APRÈS AVOIR consulté, à deux reprises, au printemps dernier, les professionnels de la santé, les représentants d’institutions et des ministères, notamment l’Intérieur, les ordres des médecins et des pharmaciens, ainsi que l’assurance-maladie sur «le détournement de Subutex», la Mission interministérielle de lutte contre la drogue et la toxicomanie (Mildt) se prononce en faveur d’un reclassement de la buprénorphine haut dosage. De «plante vénéneuse», le produit deviendrait «stupéfiant», à l’instar de la méthadone ou de la morphine. Il appartient désormais à la Commission nationale des stupéfiants et des psychotropes (Cnsp), rattachée à l’Agence française de sécurité sanitaire des produits de santé, de rendre prochainement un avis en ce sens. Il devrait être suivi à la lettre par le ministère de la Santé, comme c’est le cas lorsque la Cnsp émet des propositions.
Protéger la valeur thérapeutique du médicament.

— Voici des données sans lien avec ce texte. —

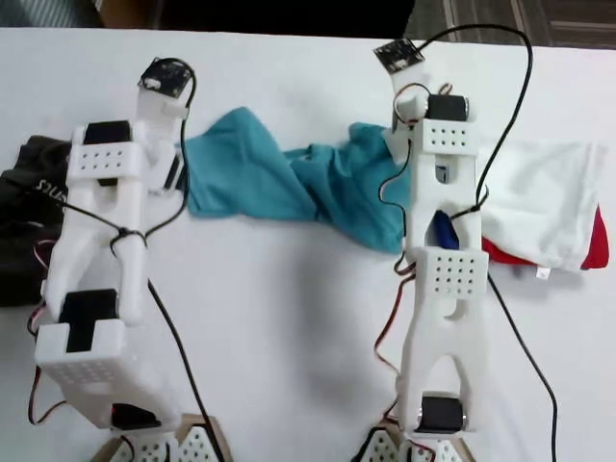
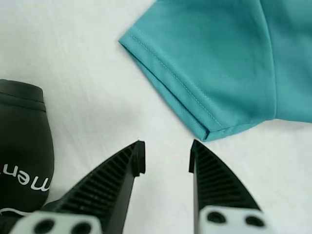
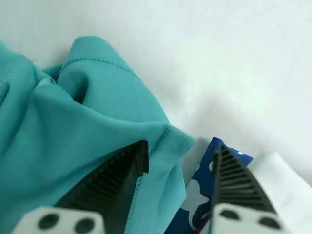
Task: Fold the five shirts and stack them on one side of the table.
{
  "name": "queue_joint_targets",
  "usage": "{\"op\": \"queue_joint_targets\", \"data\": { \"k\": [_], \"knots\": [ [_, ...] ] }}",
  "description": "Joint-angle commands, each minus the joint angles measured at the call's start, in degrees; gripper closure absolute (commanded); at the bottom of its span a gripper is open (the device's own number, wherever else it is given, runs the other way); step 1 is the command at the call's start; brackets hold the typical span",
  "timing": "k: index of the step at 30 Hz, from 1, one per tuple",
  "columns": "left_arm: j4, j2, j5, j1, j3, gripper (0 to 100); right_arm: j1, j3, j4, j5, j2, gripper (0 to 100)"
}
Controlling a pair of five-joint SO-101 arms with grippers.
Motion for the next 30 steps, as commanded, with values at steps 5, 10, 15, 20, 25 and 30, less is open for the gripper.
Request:
{"op": "queue_joint_targets", "data": {
  "k": [5, 10, 15, 20, 25, 30],
  "knots": [
    [-0.6, -4.0, 0.0, -0.5, -0.1, 83, 0.7, -4.0, -0.7, 0.4, -0.6, 95.1],
    [-0.6, -4.0, 0.0, -0.5, -0.1, 83, 0.7, -4.0, -0.6, 0.4, -0.8, 97.8],
    [-0.5, -4.0, 0.0, -0.5, -0.1, 83, 0.8, -4.1, 0.3, 0.4, -1.3, 97.8],
    [-0.5, -4.0, 0.0, -0.5, -0.1, 83, 0.3, -8.9, 4.5, 0.4, -4.4, 97.8],
    [-0.7, -4.0, 0.0, -0.5, -0.1, 83, 0.2, -15.6, 10.3, 0.4, -7.1, 97.8],
    [-0.5, -4.0, 0.0, -0.5, -0.1, 83, 0.1, -17.5, 14.5, -0.1, -8.0, 97.8]
  ]
}}
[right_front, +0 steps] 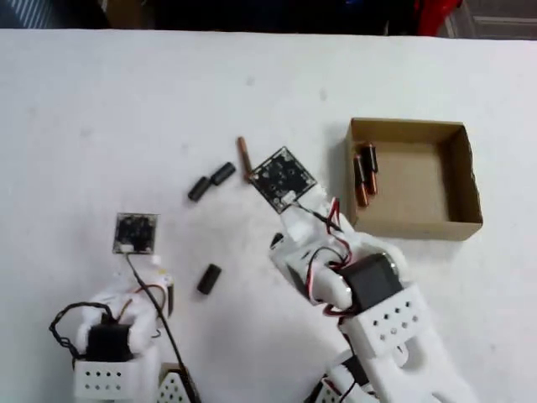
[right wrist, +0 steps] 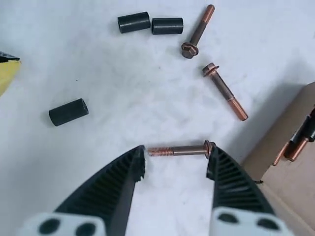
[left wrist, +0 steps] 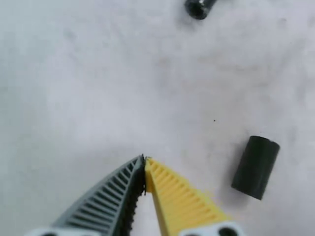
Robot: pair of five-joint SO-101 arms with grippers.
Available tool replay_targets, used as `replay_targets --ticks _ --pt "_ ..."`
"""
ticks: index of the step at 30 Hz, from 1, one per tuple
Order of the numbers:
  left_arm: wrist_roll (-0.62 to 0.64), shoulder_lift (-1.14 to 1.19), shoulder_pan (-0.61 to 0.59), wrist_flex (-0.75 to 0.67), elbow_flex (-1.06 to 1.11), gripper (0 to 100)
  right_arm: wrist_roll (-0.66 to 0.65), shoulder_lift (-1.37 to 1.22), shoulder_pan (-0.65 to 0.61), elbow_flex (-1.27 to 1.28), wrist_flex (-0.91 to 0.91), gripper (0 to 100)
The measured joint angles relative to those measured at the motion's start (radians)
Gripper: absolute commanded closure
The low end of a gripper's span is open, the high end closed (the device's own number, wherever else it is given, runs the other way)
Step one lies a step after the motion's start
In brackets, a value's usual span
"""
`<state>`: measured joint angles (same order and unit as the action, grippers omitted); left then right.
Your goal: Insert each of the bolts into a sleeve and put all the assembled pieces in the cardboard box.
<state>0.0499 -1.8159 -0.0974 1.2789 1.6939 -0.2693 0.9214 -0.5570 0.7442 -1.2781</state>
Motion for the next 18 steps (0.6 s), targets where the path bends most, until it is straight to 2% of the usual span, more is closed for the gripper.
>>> replay_targets --ticks 4,10,18 --pt "0.0 0.0 -0.083 0.0 0.0 98 -0.009 0.0 -0.029 0.087 0.084 80.7" --pt "0.0 0.0 -0.189 0.0 0.0 98 -0.112 0.0 -0.132 0.189 0.157 80.7" --pt "0.0 0.0 -0.265 0.0 0.0 98 -0.377 0.0 -0.164 0.267 0.273 80.7"
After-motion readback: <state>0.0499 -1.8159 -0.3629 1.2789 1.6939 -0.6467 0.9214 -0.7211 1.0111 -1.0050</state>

Il en va de «la protection de la valeur thérapeutique du Subutex, qui tend à envahir le marché de rue», explique-t-on à la Mildt. Sur 8 millions de boîtes de 7 comprimés, vendues chaque année au prix de 22 euros, de 25 à 30 % serviraient de «pompes à fric» à des revendeurs, selon l’expression du Dr Didier Jayle, président de la Mission. «Il convient d’être rigoureux», dit le Dr Jayle au « Quotidien ». En aucune manière, la prise en charge des 85 000 personnes sous Subutex ne sera modifiée. «L’objectif thérapeutique demeure.» «Son utilisation a permis d’arrêter l’épidémie de sida chez les toxicomanes, de limiter l’hépatiteC, de réduire les overdoses et de faire en sorte que les personnes dépendantes à l’héroïne totalement désinsérées puissent trouver un travail et retrouver des attaches familiales et une vie normale.» En revanche, un coup de frein devrait être porté au trafic.
Le Subutex figure parmi les 20 médicaments qui coûtent le plus cher à la Sécurité sociale. De leur côté, les caisses d’assurance-maladie ont accru leurs contrôles pour éviter les détournements et la multiplication des prescriptions. Actuellement, le médicament est délivré sur ordonnance sécurisée pour vingt-huit jours au maximum par un médecin.
La Mildt annonce «un allégement de la paperasserie» à laquelle sont soumis les pharmaciens en matière de délivrance de stupéfiants en général. Toutefois, les officines devront protéger leurs stocks et rendre compte des entrées et des sorties de boîtes de Subutex. Le généraliste, quant à lui, continuera à utiliser des ordonnances sécurisées.
La buprénorphine haut dosage, comme «stupéfiant», c’est d’autant plus nécessaire que les génériques vont arriver cette année sur le marché. Pour les détracteurs de la mesure, cela va multiplier les ventes hors remboursement et alimenter «les pompes à fric». Quoi qu’il en soit, le Dr Jayle reste serein. Il prépare deux séminaires européens consacrés à la cocaïne, pense aux états généraux sur l’alcool et attend beaucoup de 300 futures consultations cannabis et de 3 comités thérapeutiques (centres d’hébergement pour sortir de la dépendance).